Possible complication: post biopsy bleeding
The American Society for Gastrointestinal Endoscopy recommended continual use of anticoagulation drugs, including warfarin, when patients undergo upper endoscopy with cold biopsy (54). There are no clinical trials demonstrating an increased incidence of bleeding in patients who underwent upper endoscopy with biopsy while taking aspirin or clopidogrel. Moreover, there is evidence that continuing therapeutic anticoagulation with warfarin during the periendoscopic period has a low risk of bleeding in such low-risk procedures (54). Although endoscopic cold biopsy is regarded as a low bleeding risk procedure, the incidence of delayed bleeding after cold biopsy varies among studies (55-62). Furthermore, the influence of anticoagulation agent, including dual or triple therapy, on post biopsy bleeding remains unclear. Yamashita et al. (60) recently reported that the incidence of major, delayed post biopsy bleeding was 0.06% and that post biopsy bleeding rate in an anticoagulation group was 0.4%; these are significantly higher than that of patients not on anticoagulations.
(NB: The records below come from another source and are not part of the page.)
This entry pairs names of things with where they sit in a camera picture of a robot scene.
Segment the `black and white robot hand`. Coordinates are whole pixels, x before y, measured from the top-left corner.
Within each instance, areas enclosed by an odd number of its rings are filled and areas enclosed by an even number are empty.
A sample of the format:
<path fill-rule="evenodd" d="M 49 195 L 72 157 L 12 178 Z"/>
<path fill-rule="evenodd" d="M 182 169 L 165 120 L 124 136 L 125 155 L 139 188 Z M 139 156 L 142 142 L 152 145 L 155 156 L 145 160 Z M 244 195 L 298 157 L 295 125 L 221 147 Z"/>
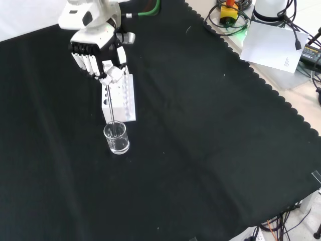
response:
<path fill-rule="evenodd" d="M 71 38 L 69 50 L 79 68 L 108 86 L 124 78 L 127 57 L 124 45 L 133 44 L 135 34 L 105 23 L 96 29 L 81 29 Z"/>

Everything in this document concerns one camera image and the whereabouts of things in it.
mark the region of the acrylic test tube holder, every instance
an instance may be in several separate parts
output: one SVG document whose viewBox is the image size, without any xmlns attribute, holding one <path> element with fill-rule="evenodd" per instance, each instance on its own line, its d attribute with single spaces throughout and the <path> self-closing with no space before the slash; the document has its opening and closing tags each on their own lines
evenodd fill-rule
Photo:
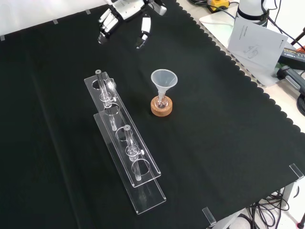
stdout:
<svg viewBox="0 0 305 229">
<path fill-rule="evenodd" d="M 136 213 L 165 202 L 156 180 L 161 172 L 118 95 L 114 80 L 97 70 L 85 83 L 99 111 L 95 121 Z"/>
</svg>

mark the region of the white paper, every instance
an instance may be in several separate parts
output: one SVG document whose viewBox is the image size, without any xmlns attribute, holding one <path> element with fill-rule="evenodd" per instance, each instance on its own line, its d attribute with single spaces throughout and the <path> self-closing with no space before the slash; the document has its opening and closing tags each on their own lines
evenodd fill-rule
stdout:
<svg viewBox="0 0 305 229">
<path fill-rule="evenodd" d="M 282 54 L 287 38 L 265 27 L 236 18 L 228 50 L 271 71 Z"/>
</svg>

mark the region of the round wooden stand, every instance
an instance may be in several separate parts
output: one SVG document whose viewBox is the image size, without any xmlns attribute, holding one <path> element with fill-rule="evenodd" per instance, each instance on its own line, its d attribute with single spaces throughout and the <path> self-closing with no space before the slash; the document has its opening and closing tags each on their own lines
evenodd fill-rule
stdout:
<svg viewBox="0 0 305 229">
<path fill-rule="evenodd" d="M 159 117 L 164 117 L 164 116 L 167 116 L 169 115 L 171 112 L 172 112 L 172 109 L 173 109 L 173 102 L 172 100 L 166 96 L 167 100 L 168 100 L 168 106 L 166 108 L 158 108 L 155 106 L 154 104 L 154 101 L 156 100 L 157 96 L 154 97 L 151 101 L 151 110 L 152 110 L 152 113 L 156 116 L 159 116 Z"/>
</svg>

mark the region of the clear funnel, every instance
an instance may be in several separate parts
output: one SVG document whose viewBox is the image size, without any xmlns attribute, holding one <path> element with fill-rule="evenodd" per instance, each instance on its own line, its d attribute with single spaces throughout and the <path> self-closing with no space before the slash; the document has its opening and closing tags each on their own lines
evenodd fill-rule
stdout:
<svg viewBox="0 0 305 229">
<path fill-rule="evenodd" d="M 165 108 L 168 105 L 165 92 L 177 84 L 178 77 L 170 70 L 158 69 L 152 73 L 152 82 L 158 88 L 159 93 L 155 101 L 155 106 L 158 108 Z"/>
</svg>

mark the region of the robotic arm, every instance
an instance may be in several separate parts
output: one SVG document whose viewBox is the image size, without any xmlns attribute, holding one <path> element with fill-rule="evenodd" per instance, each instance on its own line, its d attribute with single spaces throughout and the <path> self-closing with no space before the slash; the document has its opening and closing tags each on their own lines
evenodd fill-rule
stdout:
<svg viewBox="0 0 305 229">
<path fill-rule="evenodd" d="M 139 14 L 143 14 L 141 34 L 136 43 L 136 48 L 141 48 L 150 33 L 151 18 L 147 13 L 143 13 L 146 5 L 149 5 L 155 12 L 163 16 L 166 7 L 162 0 L 117 0 L 112 2 L 106 0 L 109 9 L 100 17 L 100 35 L 98 42 L 104 44 L 115 29 L 124 21 L 129 21 Z"/>
</svg>

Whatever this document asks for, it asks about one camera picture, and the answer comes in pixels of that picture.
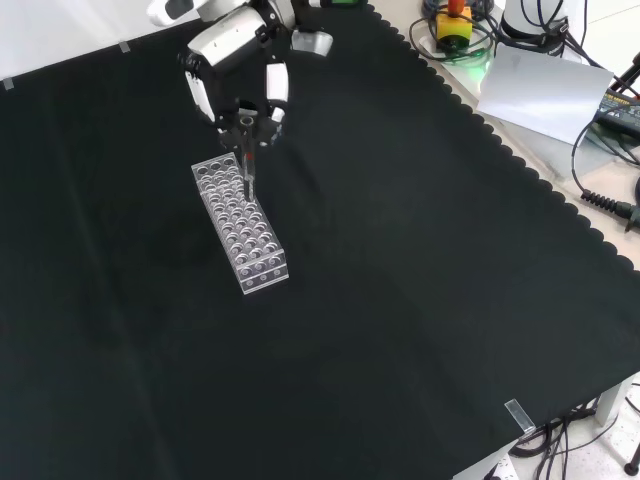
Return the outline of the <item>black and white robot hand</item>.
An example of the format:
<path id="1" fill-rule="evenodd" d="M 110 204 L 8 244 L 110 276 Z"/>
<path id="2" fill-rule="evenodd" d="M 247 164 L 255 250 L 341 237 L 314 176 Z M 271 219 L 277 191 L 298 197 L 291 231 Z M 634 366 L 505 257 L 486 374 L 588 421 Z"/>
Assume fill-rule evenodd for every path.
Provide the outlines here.
<path id="1" fill-rule="evenodd" d="M 325 57 L 333 38 L 311 11 L 330 1 L 194 1 L 205 29 L 179 62 L 200 117 L 233 148 L 243 136 L 261 146 L 281 135 L 289 102 L 286 58 Z"/>

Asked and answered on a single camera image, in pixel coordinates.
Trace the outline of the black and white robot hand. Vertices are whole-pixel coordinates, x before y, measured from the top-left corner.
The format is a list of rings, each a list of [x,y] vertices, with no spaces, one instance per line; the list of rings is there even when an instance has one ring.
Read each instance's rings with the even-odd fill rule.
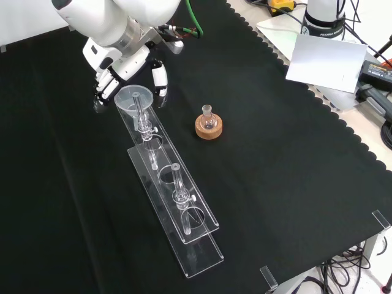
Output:
[[[105,111],[119,90],[130,85],[145,67],[152,72],[154,102],[163,107],[168,95],[168,75],[162,61],[150,57],[150,47],[142,45],[134,54],[124,57],[112,47],[101,47],[91,38],[83,47],[83,55],[96,71],[93,107],[97,113]]]
Therefore, the possibility of post biopsy bleeding should be taken into consideration at all time, but especially in those taking anticoagulation drugs. Careful drug histology taking and sufficient explanation about the bleeding risk before and after biopsy is needed. In our clinical practice, we recommend discontinuation of anticoagulation drugs 5-7 days before an endoscopy in low-risk patients for cardiovascular or neurovascular disease. In high-risk patients, gastroenterologists had better consult to a cardiology or neurology specialist regarding discontinuation of anticoagulation.
Doctor must pay particular attention to patients with hematologic disease whose platelet function is markedly decreased. Patients with liver cirrhosis, chronic kidney disease, or other chronic diseases, such as, diabetes mellitus also should be carefully monitored. For patients with chronic kidney disease, it is safer to conduct a gastric biopsy after dialysis than before (63).
Conclusions
Histology is an excellent method for detecting H. pylori and provides additional information about gastric mucosa. H&E with or without Giemsa staining are usually adequate. The update Sydney system recommends gastric biopsies from five different sites; however, if this is not possible, the gastric body greater curvature may be a better site to detect current H. pylori infections, especially in the presence of peptic ulcer bleeding, AG and IM, or gastric cancer. PPIs can affect the result of histology and should be stopped 2 weeks before testing. Post biopsy bleeding may be increased in patients on anticoagulation therapy, so careful precautions should be taken.
Acknowledgements
Disclosure: The authors declare no conflict of interest.